§ **ASSIGNMENT**
Tell how many lines in the data below contain "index", using one number as the whole reply.
╭─ RECORDS SUPPLIED
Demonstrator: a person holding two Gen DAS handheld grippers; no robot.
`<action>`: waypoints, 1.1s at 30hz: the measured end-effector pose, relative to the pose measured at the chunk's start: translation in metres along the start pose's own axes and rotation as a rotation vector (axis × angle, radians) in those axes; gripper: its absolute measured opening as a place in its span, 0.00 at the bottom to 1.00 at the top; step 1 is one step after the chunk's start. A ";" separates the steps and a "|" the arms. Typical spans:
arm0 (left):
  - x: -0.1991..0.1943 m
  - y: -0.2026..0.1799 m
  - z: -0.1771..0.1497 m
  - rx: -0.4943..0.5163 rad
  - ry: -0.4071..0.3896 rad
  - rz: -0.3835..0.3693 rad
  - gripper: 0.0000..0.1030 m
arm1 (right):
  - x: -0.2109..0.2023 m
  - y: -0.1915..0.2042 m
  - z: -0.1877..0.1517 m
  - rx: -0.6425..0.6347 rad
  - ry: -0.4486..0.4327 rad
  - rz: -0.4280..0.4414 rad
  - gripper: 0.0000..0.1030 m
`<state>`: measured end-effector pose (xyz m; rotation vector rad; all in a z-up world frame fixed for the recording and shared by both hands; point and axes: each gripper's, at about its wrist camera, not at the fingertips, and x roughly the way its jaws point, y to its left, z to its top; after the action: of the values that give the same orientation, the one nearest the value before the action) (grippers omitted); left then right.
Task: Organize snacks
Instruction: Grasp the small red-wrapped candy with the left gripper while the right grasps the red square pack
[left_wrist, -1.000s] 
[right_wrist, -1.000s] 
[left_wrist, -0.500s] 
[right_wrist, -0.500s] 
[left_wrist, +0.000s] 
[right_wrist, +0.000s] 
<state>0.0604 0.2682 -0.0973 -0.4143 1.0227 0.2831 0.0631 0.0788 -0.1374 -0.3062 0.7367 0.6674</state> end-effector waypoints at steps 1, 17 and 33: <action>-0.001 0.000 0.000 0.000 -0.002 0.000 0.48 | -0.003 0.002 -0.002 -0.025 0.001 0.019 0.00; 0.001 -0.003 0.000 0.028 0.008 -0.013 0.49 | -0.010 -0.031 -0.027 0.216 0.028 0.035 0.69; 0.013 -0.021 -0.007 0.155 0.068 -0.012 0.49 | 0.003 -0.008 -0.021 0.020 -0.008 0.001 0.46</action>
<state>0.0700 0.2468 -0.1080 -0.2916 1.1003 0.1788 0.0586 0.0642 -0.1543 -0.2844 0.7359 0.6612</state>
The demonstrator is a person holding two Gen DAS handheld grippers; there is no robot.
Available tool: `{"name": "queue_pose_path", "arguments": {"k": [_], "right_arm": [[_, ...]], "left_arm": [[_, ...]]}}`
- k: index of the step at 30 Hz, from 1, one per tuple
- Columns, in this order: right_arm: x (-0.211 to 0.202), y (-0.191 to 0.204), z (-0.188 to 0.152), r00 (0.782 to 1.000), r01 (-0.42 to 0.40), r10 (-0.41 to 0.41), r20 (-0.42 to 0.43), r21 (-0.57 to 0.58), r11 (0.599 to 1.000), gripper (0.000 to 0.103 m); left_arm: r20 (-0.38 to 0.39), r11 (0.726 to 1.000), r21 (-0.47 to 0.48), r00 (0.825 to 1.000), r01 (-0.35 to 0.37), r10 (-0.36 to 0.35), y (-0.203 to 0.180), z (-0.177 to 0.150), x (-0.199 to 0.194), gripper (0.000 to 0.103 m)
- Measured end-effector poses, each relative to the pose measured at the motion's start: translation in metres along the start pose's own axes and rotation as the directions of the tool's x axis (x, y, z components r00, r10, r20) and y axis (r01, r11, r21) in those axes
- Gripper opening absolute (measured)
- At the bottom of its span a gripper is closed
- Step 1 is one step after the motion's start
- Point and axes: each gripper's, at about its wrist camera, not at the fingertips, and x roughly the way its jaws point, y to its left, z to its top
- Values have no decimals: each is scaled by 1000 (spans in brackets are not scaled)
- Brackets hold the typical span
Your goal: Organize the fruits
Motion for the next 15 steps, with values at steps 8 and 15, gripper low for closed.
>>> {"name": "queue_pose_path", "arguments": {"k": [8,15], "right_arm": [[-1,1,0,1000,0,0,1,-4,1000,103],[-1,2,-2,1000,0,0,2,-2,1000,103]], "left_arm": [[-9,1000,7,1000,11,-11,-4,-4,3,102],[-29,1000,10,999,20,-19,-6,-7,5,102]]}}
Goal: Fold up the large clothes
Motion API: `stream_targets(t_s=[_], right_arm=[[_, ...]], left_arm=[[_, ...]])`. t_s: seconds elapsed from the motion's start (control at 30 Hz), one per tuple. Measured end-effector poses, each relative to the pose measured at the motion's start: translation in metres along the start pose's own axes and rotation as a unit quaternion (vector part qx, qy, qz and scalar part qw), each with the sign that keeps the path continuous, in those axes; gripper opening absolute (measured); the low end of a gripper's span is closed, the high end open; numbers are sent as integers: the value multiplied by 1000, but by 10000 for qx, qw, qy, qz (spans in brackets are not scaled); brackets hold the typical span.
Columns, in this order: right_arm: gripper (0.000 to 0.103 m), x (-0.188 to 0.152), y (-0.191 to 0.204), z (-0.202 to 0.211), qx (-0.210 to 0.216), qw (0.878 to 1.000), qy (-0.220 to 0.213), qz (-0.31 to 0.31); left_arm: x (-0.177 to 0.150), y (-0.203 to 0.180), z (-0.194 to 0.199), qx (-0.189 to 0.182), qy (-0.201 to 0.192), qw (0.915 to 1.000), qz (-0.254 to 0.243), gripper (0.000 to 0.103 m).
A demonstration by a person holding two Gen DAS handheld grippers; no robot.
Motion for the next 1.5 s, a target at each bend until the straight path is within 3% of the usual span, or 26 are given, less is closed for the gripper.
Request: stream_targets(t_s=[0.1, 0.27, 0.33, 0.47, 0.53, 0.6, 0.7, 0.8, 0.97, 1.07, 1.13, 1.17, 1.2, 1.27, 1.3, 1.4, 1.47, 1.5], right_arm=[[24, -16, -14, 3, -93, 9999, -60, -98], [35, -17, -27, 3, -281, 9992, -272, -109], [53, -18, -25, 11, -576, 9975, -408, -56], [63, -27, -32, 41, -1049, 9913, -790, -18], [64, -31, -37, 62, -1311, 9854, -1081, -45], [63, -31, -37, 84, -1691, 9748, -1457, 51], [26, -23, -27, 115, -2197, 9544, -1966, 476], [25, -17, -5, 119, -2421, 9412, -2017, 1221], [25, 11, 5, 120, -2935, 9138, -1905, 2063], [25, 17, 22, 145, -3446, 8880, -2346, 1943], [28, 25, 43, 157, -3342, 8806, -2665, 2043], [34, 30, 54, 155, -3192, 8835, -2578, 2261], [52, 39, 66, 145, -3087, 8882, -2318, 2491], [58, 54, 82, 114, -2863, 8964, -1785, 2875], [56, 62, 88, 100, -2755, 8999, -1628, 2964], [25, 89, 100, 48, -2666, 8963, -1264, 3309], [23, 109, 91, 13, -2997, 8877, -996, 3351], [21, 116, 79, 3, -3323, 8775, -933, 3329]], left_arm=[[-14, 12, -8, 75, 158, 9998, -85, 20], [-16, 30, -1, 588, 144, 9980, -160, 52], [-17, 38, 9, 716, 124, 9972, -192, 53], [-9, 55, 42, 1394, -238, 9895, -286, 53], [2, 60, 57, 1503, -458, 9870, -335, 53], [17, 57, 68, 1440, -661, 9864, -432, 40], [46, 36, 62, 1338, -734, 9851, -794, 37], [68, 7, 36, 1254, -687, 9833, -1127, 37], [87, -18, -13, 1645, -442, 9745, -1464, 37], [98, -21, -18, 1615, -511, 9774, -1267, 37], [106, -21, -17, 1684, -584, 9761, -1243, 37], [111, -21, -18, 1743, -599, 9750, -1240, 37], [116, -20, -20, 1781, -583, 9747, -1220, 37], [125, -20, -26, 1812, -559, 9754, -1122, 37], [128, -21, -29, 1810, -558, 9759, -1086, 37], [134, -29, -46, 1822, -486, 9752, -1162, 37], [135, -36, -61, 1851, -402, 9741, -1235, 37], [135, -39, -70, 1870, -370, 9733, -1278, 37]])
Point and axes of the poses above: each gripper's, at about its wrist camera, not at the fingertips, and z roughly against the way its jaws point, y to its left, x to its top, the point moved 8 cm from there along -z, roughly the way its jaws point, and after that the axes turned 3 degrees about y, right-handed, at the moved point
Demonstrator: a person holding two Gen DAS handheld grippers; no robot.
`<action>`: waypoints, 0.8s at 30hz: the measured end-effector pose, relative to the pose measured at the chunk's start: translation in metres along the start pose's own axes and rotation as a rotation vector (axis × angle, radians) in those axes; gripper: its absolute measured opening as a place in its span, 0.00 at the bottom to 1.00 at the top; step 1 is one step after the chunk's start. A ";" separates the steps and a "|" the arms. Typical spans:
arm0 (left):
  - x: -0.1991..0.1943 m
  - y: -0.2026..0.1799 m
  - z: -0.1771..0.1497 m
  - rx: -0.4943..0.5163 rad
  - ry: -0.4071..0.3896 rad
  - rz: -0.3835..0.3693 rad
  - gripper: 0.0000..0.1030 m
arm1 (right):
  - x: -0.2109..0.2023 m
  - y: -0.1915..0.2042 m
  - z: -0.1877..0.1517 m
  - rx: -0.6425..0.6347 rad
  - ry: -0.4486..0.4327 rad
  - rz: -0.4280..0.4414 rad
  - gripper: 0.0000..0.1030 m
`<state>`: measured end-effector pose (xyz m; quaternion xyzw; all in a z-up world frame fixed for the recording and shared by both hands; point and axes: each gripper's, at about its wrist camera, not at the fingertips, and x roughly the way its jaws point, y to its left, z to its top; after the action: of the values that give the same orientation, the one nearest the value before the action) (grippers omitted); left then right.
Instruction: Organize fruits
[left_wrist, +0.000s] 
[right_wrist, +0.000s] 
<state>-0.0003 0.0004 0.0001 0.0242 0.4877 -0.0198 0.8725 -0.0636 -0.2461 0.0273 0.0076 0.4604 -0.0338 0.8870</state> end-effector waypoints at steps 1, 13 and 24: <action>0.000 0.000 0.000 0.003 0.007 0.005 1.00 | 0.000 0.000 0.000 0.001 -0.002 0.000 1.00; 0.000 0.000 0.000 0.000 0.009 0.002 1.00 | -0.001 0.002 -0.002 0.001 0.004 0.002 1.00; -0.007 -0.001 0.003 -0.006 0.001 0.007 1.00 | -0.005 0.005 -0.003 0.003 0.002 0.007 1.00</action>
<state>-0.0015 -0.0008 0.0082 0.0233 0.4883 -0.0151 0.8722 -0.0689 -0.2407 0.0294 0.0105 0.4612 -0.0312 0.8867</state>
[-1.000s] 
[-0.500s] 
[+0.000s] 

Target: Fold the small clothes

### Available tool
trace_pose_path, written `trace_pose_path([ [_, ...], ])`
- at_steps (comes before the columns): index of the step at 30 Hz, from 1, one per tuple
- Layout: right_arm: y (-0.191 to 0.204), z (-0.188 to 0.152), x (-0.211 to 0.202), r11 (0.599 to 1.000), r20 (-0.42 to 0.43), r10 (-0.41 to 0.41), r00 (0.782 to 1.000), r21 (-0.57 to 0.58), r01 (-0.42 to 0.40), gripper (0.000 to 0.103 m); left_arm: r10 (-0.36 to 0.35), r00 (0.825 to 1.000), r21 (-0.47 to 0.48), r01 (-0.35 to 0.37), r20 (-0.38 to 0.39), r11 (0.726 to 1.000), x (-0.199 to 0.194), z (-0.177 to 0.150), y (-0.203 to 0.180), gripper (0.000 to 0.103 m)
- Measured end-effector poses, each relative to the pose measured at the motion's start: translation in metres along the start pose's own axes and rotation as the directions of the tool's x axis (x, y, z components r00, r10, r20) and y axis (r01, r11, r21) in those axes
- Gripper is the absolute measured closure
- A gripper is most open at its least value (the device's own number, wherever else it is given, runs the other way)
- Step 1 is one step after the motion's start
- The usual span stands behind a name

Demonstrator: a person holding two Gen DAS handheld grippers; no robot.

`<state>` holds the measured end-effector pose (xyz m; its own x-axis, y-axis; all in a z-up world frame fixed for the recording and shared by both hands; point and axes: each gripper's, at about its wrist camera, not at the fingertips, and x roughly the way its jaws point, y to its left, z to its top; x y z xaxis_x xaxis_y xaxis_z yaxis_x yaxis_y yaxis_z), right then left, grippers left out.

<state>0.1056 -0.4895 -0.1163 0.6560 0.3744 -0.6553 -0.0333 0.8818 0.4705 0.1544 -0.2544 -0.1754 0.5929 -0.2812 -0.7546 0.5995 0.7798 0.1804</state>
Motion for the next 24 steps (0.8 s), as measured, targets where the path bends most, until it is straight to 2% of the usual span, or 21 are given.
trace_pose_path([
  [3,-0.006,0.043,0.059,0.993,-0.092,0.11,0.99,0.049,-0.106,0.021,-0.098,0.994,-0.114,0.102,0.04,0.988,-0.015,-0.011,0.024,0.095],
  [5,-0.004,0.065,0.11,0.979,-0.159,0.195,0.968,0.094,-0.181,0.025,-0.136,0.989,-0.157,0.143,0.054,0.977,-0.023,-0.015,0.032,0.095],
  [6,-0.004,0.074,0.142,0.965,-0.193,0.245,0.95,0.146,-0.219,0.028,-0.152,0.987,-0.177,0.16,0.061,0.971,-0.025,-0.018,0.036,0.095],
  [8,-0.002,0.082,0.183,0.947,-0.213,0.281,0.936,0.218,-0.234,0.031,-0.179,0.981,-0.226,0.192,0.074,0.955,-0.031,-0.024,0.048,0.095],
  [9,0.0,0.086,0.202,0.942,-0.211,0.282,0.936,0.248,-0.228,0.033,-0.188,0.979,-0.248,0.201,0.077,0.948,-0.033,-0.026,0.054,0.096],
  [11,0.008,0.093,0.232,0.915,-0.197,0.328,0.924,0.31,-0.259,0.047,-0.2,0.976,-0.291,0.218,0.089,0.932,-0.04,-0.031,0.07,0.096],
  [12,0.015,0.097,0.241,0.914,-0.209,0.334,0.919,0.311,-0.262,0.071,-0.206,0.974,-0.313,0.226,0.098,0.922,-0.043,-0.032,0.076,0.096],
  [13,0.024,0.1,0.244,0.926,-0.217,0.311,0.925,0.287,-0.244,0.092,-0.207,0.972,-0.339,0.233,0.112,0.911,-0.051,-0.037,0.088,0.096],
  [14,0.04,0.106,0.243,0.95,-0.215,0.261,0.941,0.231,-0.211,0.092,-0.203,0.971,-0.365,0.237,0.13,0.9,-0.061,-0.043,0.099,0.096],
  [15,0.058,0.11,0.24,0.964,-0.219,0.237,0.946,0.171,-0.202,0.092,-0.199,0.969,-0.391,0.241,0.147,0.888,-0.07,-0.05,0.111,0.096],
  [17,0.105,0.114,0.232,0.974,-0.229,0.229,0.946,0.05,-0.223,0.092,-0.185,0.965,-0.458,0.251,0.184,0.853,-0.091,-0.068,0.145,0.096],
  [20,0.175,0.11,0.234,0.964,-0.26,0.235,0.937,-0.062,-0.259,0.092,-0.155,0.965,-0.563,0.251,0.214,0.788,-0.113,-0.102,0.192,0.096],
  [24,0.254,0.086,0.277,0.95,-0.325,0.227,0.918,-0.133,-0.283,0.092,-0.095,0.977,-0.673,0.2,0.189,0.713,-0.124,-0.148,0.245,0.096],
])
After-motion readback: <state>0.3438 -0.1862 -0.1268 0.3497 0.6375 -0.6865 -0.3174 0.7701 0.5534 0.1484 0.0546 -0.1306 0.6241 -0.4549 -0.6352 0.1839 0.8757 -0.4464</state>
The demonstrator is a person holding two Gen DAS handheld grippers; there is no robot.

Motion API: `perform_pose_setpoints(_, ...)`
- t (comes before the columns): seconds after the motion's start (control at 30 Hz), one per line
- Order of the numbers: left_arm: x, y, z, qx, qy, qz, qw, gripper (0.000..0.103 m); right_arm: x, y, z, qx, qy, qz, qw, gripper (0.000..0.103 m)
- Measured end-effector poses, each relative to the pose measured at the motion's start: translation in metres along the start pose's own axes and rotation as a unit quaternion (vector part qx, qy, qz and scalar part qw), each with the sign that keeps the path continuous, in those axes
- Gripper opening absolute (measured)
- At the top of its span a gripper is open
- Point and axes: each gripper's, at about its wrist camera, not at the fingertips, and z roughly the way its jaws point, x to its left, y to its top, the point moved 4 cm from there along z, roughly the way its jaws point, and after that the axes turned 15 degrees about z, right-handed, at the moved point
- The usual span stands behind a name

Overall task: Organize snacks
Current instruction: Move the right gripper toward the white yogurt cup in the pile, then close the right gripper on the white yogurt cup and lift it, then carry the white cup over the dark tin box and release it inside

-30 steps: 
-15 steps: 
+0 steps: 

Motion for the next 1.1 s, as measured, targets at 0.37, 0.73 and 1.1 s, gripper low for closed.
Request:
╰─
§ **SOLUTION TO THE EXERCISE**
2